The one-month campaign, which launched on Saturday, will pay for the band to finish the album they’ve been working on since high school and press 2,000 CD copies. They band will also do a music video and print T-shirts and stickers to sell at future shows. If things go really well, there will be some cash to help pay for a tour van.
The goal is $11,500. The campaign can be seen at www.indiegogo.com. Search for The Red Coats.
Scharton was taken by the band the first time he saw them perform.
“They started playing and we stopped to listen. We noticed that everyone else stopped what they were doing, too. Everyone turned and listened and smiled. Everyone moved closer to the stage. That’s the kind of reaction they get every time they play,” he writes in the campaign’s notes.
The Red Coats are a test of sorts.
If their campaign works, Croptown will help launch a new campaign for a new local band every six months. How those bands will be chosen is up in the air, though Scharton imagines some kind of online voting, or maybe a battle of the bands.
They wouldn’t call it that, he says.
“We’ll try all the things that don’t work until we find the things that do work,” he says.
“And keep it running as long as it keeps working.”
The campaigns will be tailored to each band’s needs and designed to help move the bands beyond that “local” designation. The ultimate goal is getting a Fresno band in the national mainstream — our own version of the Sacramento band Cake, Scharton says.
It’s worth noting that much of the money will go toward building an infrastructure to support local bands in that process.
“The money is going to go to local professionals,” Scharton says.
The campaigns will tap local audio engineers, filmmakers and graphic artists. The Red Coats will work with Punit Dhesi, a local filmmaker who’s done videos for Fashawn and others. Pete Wolf will record and engineer the album at his studio in the Tower District.
Wolf has been doing audio engineering for two decades. His client list is a who’s who of local musicians: 40 Watt Hype, Circus Bogus, Eva Scow, Mofo Party Band,Trey Tosh and dozens of others.
For Wolf, the campaign is a paycheck, but also a means of raising the bar for the entire music scene. His goal has always been putting out professional, high-quality product and this is a good way to do it.
“I want to up the game, here,” he says.
The idea of asking for direct support from your fans base is fairly well accepted these days, even among mainstream artists. Amanda Palmer famously created a career out of it (and has written an insightful book called “The Art of Asking,” which you should read). Several local bands have run similar campaigns in the past with varying degrees of success. The psych rock band Light Thieves comes to mind as having met its goal and then some.

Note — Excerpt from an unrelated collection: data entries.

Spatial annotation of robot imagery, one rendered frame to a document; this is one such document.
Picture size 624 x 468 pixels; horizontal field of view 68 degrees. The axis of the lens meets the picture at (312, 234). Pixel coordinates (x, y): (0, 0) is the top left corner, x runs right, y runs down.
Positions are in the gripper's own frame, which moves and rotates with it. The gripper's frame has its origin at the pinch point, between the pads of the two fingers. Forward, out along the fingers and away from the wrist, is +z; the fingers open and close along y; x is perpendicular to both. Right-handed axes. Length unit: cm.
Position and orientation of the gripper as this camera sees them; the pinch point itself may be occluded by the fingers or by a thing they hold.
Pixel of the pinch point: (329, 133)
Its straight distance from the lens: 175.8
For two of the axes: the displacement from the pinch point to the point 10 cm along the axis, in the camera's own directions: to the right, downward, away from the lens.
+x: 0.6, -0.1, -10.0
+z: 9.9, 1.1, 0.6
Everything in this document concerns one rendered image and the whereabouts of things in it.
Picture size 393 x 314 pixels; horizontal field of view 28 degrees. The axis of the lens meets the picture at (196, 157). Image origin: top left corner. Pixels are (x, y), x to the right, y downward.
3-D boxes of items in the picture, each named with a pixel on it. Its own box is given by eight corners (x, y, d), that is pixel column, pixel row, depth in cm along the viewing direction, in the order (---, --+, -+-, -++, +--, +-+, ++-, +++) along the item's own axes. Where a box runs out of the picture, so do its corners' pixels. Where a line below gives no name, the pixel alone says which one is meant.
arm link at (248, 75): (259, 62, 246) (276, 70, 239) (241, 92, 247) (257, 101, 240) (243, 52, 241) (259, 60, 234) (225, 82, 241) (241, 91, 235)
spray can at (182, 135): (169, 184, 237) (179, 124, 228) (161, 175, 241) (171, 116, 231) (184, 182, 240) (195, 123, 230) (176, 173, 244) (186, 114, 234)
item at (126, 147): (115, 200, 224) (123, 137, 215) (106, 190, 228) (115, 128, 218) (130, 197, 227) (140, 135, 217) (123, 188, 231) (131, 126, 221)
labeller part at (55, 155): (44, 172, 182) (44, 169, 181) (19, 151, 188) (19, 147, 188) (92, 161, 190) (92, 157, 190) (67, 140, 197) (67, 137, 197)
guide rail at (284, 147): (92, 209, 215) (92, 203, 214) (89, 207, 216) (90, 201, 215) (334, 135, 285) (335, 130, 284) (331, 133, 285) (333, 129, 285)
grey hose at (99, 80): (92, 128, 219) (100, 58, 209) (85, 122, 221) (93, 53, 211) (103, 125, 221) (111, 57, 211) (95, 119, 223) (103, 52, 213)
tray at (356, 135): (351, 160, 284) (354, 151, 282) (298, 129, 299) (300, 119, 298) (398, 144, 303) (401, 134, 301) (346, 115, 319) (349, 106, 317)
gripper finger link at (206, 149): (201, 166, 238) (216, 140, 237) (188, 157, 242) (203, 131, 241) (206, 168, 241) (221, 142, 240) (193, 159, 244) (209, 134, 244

This campaign has the benefit of reaching a wider community of backers.
“It’s nice to have someone extend their hand to help out,” Francisco says.
It’s the Nashville model, Scharton says. That city started a music scene with just a radio station (WSM radio) and an old church (Union Gospel Tabernacle), he says. Of course, that gave rise to the Grand Ole Opry and that supported a community of bands and musicians that thrives to this day.
Scharton isn’t looking to recreate Nashville, really. He doesn’t have a church. Or a radio station.
What he has is a pub (Peeve’s Public House) and access to a community he knows is willing to support artistic and entrepreneurial endeavors. It supported his crowd-funding campaign to open Peeves.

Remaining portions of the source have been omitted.